Interesting posts and stats.  Having taken many stats classes in college and even graduate level, one realizes very quickly, that you can manipulate statistics to define whatever you want.  Example, just look at the past US election.  I predicted trump would win months before the election, and I'm registered independent and yes I voted by absentee ballot, which is counted in Florida.  However, I hate politics, and based my prediction on the baseball World Series winner and the Chinese monkey prediction, which has been pretty accurate in past elections.  While true, I am trying to be funny if it didn't come across that way.  Also, I can't imagine how anyone can believe any statistics in Latin America countries since the documentation process is really a joke.  For example, I was researching weather cycles here in manta, since the rain levels have been insane compared to my last 4 years here.  I have never experienced lightening or thunder in 4 years and was told it never happens here in manta.  I can't count on my fingers and toes the # of thunderstorms we have had here since January.  My windows leak like crazy and trying to find someone to do gutters here has been impossible.  Anyone reading this that can do it for me, please contact me.  So when it rains all night and heavy like last night, my windows leak and now from all the rain water is starting to seep into and down my walls.   During those times, which has happened often lately, I get no sleep as I go from floor to floor and window to window soaking up water with towels and my wet/dry vac and I get no sleep.  I will be oh so happy when this rain is over.

Sophems :

Interesting posts and stats.  Having taken many stats classes in college and even graduate level, one realizes very quickly, that you can manipulate statistics to define whatever you want.  Example, just look at the past US election.

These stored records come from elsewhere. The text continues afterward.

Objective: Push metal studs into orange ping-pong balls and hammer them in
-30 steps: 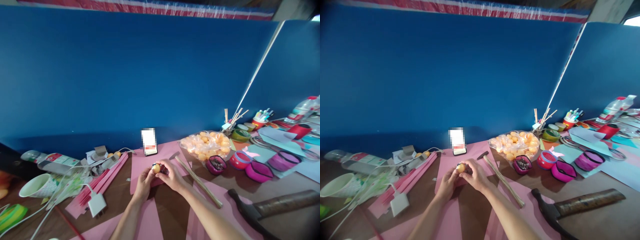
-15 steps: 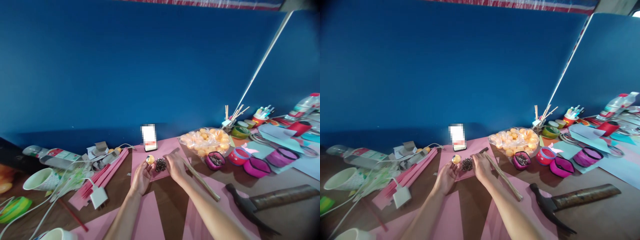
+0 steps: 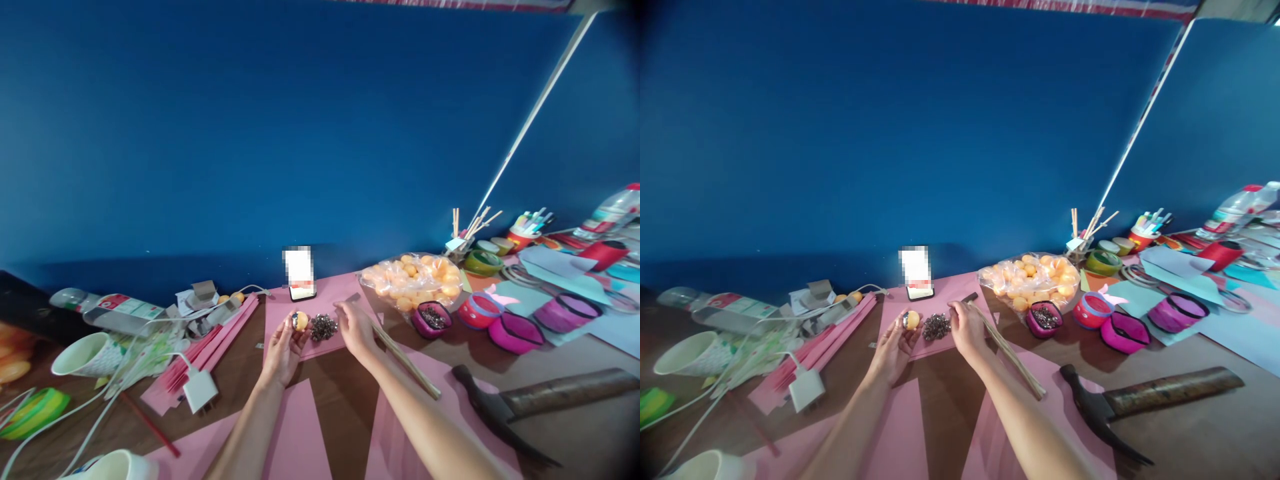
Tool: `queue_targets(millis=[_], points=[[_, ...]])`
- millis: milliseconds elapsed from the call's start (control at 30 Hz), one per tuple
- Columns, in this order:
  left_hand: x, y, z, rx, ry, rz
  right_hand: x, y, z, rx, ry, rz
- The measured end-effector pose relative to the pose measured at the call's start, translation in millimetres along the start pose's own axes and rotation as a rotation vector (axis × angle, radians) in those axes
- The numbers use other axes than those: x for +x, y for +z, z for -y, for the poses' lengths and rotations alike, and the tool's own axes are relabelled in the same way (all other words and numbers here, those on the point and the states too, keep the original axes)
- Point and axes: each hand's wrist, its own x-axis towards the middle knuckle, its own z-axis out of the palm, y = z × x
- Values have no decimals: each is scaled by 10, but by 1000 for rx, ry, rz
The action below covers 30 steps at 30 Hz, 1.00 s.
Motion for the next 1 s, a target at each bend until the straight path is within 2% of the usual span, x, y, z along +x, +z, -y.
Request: queue_targets(millis=[100,233,300,433,567,700,800,900,1000], points=[[-13,30,13,95,76,9,-3,-42,87,153,46,26],[-62,104,38,397,245,5,-34,-104,250,410,68,228],[-84,127,45,487,258,37,-41,-113,310,472,68,295],[-89,118,44,457,177,8,32,-151,390,563,151,224],[-63,80,47,330,140,-7,205,-345,429,753,204,142],[-55,69,48,289,157,20,370,-626,394,1061,295,-107],[-69,78,32,266,174,19,457,-811,365,1195,343,-263],[-91,88,13,265,174,41,487,-973,387,1178,349,-232],[-106,89,2,274,165,79,413,-1141,417,894,272,-8]])
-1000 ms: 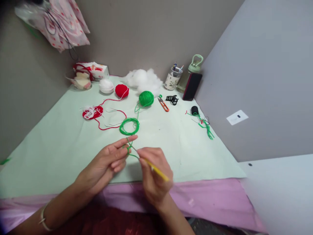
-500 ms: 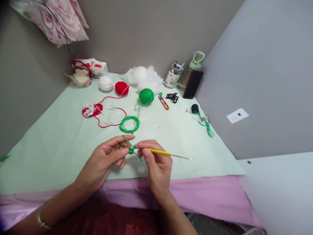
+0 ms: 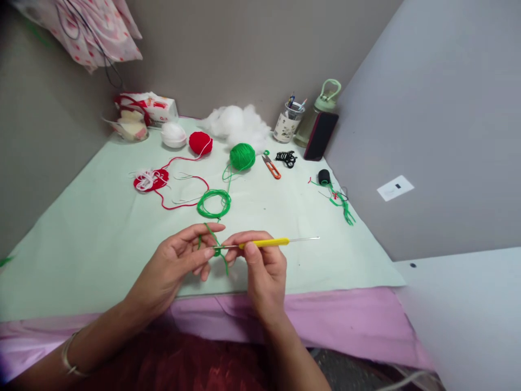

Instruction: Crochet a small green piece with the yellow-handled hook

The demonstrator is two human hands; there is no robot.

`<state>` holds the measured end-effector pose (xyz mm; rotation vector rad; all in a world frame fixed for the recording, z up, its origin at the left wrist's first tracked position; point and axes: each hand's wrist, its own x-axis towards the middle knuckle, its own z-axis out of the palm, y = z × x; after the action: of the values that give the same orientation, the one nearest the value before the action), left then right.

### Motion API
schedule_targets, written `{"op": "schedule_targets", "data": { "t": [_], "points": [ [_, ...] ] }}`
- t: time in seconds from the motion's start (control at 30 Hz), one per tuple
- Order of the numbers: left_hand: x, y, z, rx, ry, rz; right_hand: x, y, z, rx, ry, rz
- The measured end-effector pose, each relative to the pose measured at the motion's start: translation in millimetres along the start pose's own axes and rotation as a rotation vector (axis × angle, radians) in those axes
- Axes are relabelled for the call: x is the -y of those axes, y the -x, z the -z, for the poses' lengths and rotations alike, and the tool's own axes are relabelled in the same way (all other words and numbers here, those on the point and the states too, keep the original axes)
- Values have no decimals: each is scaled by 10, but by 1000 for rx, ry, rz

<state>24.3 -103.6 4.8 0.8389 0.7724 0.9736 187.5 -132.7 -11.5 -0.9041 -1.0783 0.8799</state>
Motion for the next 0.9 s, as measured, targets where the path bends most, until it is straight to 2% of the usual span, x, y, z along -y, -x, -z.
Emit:
{"op": "schedule_targets", "data": {
  "t": [0.23,0.47,0.57,0.73,0.83,0.9],
  "points": [
    [-33,39,-14,-30,-117,-44,49,103,67,57,144,116],
    [-35,57,-61,-145,-308,-172,51,141,95,198,532,467],
    [-9,69,-84,-158,-294,-198,2,175,127,216,642,560],
    [6,71,-101,-107,-46,-61,-76,223,131,186,801,581],
    [-25,43,-75,-19,179,124,-82,224,91,161,808,610],
    [-57,19,-50,26,282,217,-53,211,63,109,727,557]
  ]
}}
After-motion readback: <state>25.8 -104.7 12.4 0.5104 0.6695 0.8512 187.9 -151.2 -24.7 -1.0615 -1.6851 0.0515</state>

How does that famous quote go?  "There are three kind of lies: lies, damned lies, and statistics."

Sophems :

here in manta .. the rain levels have been insane compared to my last 4 years here.  I have never experienced lightening or thunder in 4 years and was told it never happens here in Manta.... I will be oh so happy when this rain is over.

The water in the Pacific Ocean off Ecuador and Peru has been abnormally warm so far this year.

It's not El Niño, whose latest incarnation ended about a year ago.

However, the current phenomenon has been causing lots of rain .. and may not be done with us.

cccmedia

Well actually the waters are warmer than usual and did not cool down over the cooler months so increased in temperature.

This has caused more rains than expected which our locals are referring to as "30" year rains. And the type of rain is similar to what one gets on the Atlantic coast of Florida, strong squalls producing flash floods. It's bad but no where near the catastrophe of Peru with its deadly mudslides.

So yes, this is an el Niño weather pattern.